● What this task involves
Would you repeat the listing exactly but omit every picture?

BEGIN Stored data

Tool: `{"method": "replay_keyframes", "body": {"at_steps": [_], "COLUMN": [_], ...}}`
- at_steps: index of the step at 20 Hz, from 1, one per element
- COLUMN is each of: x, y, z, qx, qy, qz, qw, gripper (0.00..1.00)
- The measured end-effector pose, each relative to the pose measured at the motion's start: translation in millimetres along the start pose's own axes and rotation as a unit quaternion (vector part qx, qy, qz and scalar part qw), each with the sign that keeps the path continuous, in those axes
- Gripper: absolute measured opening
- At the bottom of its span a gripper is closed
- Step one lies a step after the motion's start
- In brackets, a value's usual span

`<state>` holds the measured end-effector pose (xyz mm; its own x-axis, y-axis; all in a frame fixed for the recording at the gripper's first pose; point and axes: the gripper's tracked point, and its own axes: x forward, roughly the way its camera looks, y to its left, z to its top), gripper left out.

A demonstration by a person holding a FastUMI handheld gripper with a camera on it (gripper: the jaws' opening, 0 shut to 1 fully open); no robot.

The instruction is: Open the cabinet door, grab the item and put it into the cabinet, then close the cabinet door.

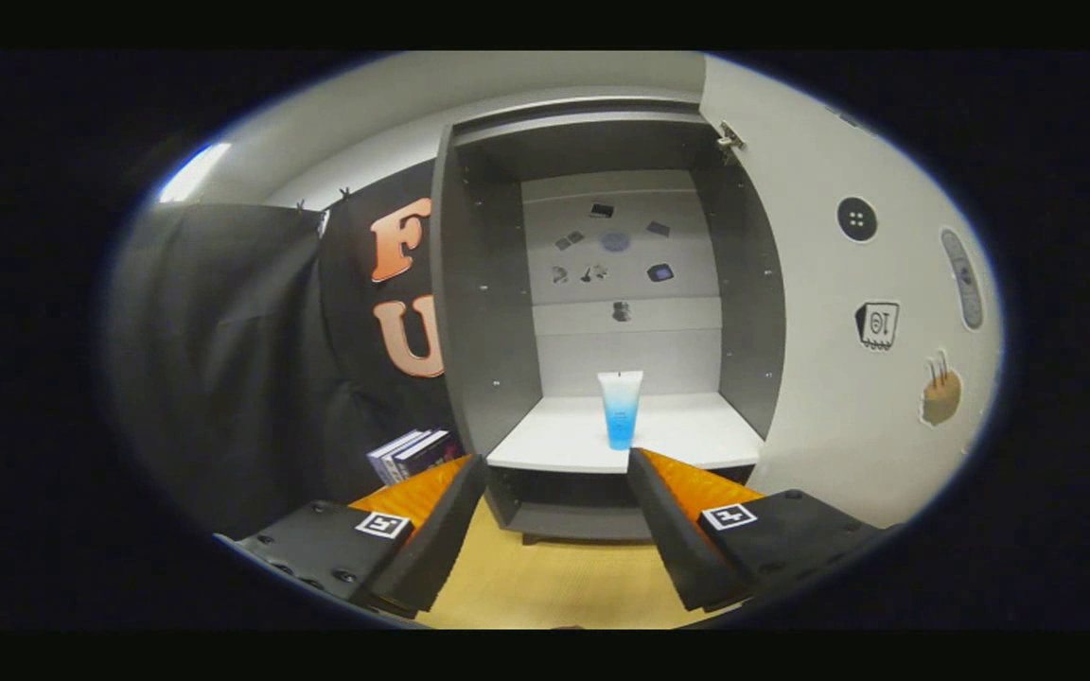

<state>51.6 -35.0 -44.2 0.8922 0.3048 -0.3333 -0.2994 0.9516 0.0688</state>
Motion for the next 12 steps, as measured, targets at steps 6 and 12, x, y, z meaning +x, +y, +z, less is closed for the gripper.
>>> {"method": "replay_keyframes", "body": {"at_steps": [6, 12], "x": [-109.5, -219.0], "y": [2.0, -52.6], "z": [11.8, 24.9], "qx": [-0.025, -0.051], "qy": [-0.02, -0.04], "qz": [0.024, -0.048], "qw": [0.999, 0.997], "gripper": [0.97, 0.94]}}
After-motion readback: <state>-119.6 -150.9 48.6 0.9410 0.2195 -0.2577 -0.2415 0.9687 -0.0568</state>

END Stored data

● Reply to the exercise
Tool: `{"method": "replay_keyframes", "body": {"at_steps": [_], "COLUMN": [_], ...}}`
- at_steps: index of the step at 20 Hz, from 1, one per element
- COLUMN is each of: x, y, z, qx, qy, qz, qw, gripper (0.00..1.00)
- The measured end-effector pose, each relative to the pose measured at the motion's start: translation in millimetres along the start pose's own axes and rotation as a unit quaternion (vector part qx, qy, qz and scalar part qw), each with the sign that keeps the path continuous, in those axes
- Gripper: absolute measured opening
- At the bottom of its span a gripper is closed
- Step one lies a step after the motion's start
- In brackets, a value's usual span

`<state>` holds the measured end-effector pose (xyz mm; its own x-axis, y-axis; all in a frame fixed for the recording at the gripper's first pose; point and axes: the gripper's tracked point, and its own axes: x forward, roughly the way its camera looks, y to its left, z to its top), gripper left out.

A demonstration by a person holding a FastUMI handheld gripper with a camera on it (gripper: the jaws' opening, 0 shut to 1 fully open); no robot.

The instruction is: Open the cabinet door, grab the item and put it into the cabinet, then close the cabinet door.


<state>51.6 -35.0 -44.2 0.8922 0.3048 -0.3333 -0.2994 0.9516 0.0688</state>
Motion for the next 12 steps, as measured, targets at steps 6 and 12, x, y, z meaning +x, +y, +z, less is closed for the gripper.
>>> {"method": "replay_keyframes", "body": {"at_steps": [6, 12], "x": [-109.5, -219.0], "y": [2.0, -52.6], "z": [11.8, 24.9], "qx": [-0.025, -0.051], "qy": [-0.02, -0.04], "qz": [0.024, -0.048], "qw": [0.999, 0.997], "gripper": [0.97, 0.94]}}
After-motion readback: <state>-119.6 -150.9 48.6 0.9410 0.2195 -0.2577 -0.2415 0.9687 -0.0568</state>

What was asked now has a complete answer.